# College Coop going back to school



## livinfachrist (Mar 8, 2009)

Hi, I am a college student who is cooping and in about a week I will be leaving my coop and going back to school. I have experienced everything from Diarrhea, Constipation, and Constant gas. I do not know what else to do. I have seen a doctor (GI) who has diagnosed me with IBS. No specific kind just IBS. I do not know which one some days I will not go to the bathroom at all and then somedays I will go every half hour. The hardest part about all of this is that I do not know what to do as far as school. I do not know whether I should stay in school or whether I should just drop out. This is a very serious issue because sometimes my attacks are so bad that people will not even stand around me. I need to figure out what to do with my school. I know some people here on this site are going to school and some are not. However I do not even know what to eat anymore. I would like to know what you guys think about my situation because every time I try to explain it to someone who does not have IBS, its like talking to a Brick wall. Also if I do quit school I will be giving up my coop which I have already planned to go back to the quarter after I go to school. I feel like all the hard work that have put into my coops and into my school would be wasted. I guess you shoul also know that I have only two more years left in school.Sorry this message was not more organized.Thanks for reading.


----------



## jwhite9 (Mar 16, 2009)

Hey, I have the same "type" of IBS as you- very crazy symptoms and was also diagnosed a little less than a year ago. I am 21 and a junior in college, and I can encourage you not to drop out. IBS is manageable, even though somedays it seems like the pain will never end. What I had to do was get support from my family, and they helped me read books, look up info online, and get info from their doctors about IBS and I ended up finding out a lot of information about my diet and IBS. For there I started cutting things out of my diet and introducing new supplements and have learned what I can and cannot eat, and what medications work for which symptoms. There are still days where I cannot control what is going on in my body, but the more you know, they more you can manage.

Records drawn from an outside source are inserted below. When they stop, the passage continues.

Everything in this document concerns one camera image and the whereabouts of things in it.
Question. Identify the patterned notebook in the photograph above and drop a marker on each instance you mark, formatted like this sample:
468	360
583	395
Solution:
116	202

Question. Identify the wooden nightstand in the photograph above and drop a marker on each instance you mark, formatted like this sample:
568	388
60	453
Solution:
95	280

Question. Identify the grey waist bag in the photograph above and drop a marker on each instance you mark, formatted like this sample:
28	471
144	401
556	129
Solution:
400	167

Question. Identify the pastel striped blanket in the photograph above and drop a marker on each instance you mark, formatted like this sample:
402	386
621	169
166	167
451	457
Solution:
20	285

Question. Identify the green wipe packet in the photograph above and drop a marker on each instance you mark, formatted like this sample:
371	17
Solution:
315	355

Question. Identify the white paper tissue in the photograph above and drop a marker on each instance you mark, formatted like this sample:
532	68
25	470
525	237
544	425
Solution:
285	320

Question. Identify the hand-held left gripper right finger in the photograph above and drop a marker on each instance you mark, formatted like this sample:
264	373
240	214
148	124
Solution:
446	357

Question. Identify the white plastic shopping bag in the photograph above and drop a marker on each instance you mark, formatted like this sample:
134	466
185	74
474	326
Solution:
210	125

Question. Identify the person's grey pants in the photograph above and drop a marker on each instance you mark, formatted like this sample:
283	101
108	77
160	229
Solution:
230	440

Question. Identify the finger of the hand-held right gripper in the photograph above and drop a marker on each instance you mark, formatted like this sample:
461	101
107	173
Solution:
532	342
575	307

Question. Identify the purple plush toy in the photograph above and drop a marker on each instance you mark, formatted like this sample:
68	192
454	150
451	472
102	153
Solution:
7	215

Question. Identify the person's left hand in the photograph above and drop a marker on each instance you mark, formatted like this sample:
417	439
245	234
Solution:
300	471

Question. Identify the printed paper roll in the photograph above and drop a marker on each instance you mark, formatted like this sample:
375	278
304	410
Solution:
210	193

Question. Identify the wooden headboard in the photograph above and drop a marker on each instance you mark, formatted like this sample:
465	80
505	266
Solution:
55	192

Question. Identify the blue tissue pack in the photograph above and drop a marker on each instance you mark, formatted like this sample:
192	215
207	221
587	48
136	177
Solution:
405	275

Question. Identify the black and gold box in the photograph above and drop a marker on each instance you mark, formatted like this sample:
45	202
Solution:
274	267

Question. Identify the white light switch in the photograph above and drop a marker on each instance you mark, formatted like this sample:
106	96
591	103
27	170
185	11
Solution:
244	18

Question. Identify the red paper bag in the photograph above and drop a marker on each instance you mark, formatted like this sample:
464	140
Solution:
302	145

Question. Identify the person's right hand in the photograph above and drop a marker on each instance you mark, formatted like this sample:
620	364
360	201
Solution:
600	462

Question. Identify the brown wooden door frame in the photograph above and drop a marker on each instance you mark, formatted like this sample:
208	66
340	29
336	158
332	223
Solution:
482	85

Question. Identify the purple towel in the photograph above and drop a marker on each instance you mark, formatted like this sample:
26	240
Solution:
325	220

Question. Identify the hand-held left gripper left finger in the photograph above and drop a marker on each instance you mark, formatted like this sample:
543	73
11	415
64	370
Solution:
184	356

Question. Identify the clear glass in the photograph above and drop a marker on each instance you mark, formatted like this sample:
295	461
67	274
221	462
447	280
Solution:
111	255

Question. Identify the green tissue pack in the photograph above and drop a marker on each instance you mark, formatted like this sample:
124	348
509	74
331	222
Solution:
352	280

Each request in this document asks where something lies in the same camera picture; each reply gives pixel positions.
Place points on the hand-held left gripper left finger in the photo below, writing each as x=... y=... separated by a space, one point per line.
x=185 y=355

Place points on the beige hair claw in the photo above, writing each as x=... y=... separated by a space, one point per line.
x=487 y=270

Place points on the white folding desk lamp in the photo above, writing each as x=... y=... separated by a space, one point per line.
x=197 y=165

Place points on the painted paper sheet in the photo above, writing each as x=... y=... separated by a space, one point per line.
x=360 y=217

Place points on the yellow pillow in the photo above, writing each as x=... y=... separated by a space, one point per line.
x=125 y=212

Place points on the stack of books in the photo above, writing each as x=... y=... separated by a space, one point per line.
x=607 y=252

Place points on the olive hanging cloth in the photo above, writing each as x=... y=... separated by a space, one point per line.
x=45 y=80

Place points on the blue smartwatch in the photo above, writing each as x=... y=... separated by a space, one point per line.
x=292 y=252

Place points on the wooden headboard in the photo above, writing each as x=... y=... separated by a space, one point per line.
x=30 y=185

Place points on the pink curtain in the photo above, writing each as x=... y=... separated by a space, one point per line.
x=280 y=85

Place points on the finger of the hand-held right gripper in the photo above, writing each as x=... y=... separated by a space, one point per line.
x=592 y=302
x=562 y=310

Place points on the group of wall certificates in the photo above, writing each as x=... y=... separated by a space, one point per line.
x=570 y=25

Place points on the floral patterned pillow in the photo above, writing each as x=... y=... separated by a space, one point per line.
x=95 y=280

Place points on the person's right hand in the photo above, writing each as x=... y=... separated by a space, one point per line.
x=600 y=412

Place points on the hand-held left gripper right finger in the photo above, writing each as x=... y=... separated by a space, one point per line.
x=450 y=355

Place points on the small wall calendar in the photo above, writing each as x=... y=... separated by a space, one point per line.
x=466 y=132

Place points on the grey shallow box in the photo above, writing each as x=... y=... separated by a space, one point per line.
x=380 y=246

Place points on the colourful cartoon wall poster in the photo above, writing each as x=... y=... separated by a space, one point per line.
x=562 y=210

Being a college student, I understand when you say "I can't talk to someone who doesn't have IBS" because it's hard to explain and does not make sense. But with the support of my family and doing my own research, I have been able to live with my IBS and am now studying abroad in Italy for the semester, so no, you do not have to drop out of school! Also, don't be afraid to be open with your professors: we are living with a medical condition, and many of my professors understand if I need to leave class because I am "sick". Hope this helps.


----------